- Work item:
Write the listing out again in full. Every character must match.
Segment Start: Material provided
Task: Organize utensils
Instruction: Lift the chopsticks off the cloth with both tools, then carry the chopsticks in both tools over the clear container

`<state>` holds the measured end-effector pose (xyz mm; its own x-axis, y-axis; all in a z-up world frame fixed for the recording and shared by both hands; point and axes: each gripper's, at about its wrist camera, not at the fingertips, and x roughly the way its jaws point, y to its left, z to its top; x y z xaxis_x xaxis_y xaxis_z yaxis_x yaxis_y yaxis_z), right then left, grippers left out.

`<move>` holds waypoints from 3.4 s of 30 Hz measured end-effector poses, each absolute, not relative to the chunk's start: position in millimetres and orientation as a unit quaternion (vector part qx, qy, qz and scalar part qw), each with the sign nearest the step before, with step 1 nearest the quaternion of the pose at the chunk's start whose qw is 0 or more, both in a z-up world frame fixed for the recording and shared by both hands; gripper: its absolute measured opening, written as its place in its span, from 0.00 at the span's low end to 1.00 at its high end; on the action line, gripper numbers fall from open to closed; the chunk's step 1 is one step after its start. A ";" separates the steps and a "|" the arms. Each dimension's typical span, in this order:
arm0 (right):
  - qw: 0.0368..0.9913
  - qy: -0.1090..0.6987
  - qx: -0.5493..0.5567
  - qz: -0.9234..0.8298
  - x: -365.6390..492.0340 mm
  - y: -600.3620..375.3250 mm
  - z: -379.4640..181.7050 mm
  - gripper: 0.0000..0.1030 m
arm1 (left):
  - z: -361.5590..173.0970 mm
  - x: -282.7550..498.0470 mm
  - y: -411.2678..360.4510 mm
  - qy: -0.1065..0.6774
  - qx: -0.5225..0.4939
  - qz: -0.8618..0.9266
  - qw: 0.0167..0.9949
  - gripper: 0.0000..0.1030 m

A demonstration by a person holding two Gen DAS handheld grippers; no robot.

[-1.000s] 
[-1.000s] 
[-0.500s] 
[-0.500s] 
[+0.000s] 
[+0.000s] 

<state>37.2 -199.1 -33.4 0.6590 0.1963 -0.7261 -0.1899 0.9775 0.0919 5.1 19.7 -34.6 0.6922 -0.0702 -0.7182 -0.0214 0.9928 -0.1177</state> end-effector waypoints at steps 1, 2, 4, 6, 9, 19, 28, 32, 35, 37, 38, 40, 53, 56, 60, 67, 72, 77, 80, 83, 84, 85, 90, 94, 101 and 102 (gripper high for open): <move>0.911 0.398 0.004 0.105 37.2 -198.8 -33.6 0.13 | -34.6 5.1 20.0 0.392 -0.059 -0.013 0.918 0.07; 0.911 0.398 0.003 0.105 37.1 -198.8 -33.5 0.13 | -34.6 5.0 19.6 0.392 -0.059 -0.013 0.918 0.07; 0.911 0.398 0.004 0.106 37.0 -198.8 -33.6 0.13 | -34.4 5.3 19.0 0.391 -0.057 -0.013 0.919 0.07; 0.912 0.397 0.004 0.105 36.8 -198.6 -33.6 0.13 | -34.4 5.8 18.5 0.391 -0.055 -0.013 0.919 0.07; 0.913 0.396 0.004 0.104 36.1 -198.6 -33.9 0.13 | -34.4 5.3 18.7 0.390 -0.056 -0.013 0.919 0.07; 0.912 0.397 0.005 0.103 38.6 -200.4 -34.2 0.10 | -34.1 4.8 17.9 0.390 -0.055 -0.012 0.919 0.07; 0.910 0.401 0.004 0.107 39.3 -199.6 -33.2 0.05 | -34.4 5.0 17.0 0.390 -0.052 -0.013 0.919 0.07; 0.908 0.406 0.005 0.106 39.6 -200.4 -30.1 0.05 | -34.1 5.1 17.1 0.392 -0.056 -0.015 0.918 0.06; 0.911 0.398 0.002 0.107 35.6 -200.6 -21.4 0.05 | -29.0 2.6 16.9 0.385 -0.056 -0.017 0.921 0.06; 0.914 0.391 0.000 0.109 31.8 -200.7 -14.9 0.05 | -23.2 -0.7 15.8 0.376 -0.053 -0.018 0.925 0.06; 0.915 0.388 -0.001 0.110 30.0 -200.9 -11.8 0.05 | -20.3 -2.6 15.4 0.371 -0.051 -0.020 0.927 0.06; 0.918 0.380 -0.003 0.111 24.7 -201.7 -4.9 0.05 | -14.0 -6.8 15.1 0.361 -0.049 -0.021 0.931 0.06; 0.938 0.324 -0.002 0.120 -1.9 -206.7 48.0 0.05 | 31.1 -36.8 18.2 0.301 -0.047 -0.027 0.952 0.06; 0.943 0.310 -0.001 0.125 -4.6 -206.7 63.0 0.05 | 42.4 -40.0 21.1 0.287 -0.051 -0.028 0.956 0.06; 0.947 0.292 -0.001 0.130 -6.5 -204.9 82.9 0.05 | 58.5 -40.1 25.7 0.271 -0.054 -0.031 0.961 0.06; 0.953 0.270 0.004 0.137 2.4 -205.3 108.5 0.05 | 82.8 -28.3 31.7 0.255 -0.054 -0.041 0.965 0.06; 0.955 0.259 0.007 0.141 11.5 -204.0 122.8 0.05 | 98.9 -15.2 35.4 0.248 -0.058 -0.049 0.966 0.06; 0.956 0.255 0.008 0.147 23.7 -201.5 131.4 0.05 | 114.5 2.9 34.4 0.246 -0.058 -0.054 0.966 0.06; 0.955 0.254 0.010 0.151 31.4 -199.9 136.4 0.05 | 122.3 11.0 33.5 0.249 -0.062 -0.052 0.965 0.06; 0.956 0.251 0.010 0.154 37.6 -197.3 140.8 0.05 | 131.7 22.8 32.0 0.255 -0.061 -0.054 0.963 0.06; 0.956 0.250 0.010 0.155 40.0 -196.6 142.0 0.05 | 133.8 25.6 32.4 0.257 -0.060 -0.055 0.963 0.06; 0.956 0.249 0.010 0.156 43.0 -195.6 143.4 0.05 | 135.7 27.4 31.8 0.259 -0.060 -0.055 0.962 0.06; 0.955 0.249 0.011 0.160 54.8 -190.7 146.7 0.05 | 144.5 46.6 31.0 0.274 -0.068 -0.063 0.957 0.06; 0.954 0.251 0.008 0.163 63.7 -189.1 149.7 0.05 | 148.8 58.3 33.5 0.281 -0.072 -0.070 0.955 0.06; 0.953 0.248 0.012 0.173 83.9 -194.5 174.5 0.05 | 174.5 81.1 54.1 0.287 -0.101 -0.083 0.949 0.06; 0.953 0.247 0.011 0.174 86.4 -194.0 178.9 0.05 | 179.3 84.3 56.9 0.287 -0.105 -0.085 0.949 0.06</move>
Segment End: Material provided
- Output:
Task: Organize utensils
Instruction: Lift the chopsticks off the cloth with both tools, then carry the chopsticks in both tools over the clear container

`<state>` holds the measured end-effector pose (xyz mm; its own x-axis, y-axis; all in a z-up world frame fixed for the recording and shared by both hands; point and axes: each gripper's, at about its wrist camera, not at the fingertips, and x roughly the way its jaws point, y to its left, z to its top; x y z xaxis_x xaxis_y xaxis_z yaxis_x yaxis_y yaxis_z), right then left, grippers left out.

`<move>` holds waypoints from 3.4 s of 30 Hz measured end-effector poses, each absolute, not relative to the chunk's start: position in millimetres and orientation as a unit quaternion (vector part qx, qy, qz and scalar part qw), each with the sign nearest the step before, with step 1 nearest the quaternion of the pose at the chunk's start whose qw is 0 or more, both in a z-up world frame fixed for the recording and shared by both hands; gripper: its absolute measured opening, written as its place in its span, from 0.00 at the span's low end to 1.00 at its high end; on the action line, gripper numbers fall from open to closed; the chunk's step 1 is one step after its start. A ";" separates the steps and a "|" the arms. Each dimension's typical span, in this order:
arm0 (right):
  - qw: 0.0368..0.9913
  - qy: -0.1090..0.6987
  - qx: -0.5493..0.5567
  - qz: -0.9234..0.8298
  - x: -365.6390..492.0340 mm
  - y: -600.3620..375.3250 mm
  - z: -379.4640..181.7050 mm
  - gripper: 0.0000..0.1030 m
arm1 (left):
  - z: -361.5590..173.0970 mm
  - x: -282.7550..498.0470 mm
  - y: -411.2678..360.4510 mm
  - qy: -0.1065..0.6774
  - qx: -0.5225..0.4939
  - qz: -0.8618..0.9266
  - qw: 0.0167..0.9949
  - gripper: 0.0000..0.1030 m

A demonstration by a person holding two Gen DAS handheld grippers; no robot.

[-1.000s] 
[-1.000s] 
[-0.500s] 
[-0.500s] 
[+0.000s] 
[+0.000s] 

<state>37.2 -199.1 -33.4 0.6590 0.1963 -0.7261 -0.1899 0.9775 0.0919 5.1 19.7 -34.6 0.6922 -0.0702 -0.7182 -0.0214 0.9928 -0.1177</state> end-effector waypoints at steps 1, 2, 4, 6, 9, 19, 28, 32, 35, 37, 38, 40, 53, 56, 60, 67, 72, 77, 80, 83, 84, 85, 90, 94, 101 and 102 (gripper high for open): <move>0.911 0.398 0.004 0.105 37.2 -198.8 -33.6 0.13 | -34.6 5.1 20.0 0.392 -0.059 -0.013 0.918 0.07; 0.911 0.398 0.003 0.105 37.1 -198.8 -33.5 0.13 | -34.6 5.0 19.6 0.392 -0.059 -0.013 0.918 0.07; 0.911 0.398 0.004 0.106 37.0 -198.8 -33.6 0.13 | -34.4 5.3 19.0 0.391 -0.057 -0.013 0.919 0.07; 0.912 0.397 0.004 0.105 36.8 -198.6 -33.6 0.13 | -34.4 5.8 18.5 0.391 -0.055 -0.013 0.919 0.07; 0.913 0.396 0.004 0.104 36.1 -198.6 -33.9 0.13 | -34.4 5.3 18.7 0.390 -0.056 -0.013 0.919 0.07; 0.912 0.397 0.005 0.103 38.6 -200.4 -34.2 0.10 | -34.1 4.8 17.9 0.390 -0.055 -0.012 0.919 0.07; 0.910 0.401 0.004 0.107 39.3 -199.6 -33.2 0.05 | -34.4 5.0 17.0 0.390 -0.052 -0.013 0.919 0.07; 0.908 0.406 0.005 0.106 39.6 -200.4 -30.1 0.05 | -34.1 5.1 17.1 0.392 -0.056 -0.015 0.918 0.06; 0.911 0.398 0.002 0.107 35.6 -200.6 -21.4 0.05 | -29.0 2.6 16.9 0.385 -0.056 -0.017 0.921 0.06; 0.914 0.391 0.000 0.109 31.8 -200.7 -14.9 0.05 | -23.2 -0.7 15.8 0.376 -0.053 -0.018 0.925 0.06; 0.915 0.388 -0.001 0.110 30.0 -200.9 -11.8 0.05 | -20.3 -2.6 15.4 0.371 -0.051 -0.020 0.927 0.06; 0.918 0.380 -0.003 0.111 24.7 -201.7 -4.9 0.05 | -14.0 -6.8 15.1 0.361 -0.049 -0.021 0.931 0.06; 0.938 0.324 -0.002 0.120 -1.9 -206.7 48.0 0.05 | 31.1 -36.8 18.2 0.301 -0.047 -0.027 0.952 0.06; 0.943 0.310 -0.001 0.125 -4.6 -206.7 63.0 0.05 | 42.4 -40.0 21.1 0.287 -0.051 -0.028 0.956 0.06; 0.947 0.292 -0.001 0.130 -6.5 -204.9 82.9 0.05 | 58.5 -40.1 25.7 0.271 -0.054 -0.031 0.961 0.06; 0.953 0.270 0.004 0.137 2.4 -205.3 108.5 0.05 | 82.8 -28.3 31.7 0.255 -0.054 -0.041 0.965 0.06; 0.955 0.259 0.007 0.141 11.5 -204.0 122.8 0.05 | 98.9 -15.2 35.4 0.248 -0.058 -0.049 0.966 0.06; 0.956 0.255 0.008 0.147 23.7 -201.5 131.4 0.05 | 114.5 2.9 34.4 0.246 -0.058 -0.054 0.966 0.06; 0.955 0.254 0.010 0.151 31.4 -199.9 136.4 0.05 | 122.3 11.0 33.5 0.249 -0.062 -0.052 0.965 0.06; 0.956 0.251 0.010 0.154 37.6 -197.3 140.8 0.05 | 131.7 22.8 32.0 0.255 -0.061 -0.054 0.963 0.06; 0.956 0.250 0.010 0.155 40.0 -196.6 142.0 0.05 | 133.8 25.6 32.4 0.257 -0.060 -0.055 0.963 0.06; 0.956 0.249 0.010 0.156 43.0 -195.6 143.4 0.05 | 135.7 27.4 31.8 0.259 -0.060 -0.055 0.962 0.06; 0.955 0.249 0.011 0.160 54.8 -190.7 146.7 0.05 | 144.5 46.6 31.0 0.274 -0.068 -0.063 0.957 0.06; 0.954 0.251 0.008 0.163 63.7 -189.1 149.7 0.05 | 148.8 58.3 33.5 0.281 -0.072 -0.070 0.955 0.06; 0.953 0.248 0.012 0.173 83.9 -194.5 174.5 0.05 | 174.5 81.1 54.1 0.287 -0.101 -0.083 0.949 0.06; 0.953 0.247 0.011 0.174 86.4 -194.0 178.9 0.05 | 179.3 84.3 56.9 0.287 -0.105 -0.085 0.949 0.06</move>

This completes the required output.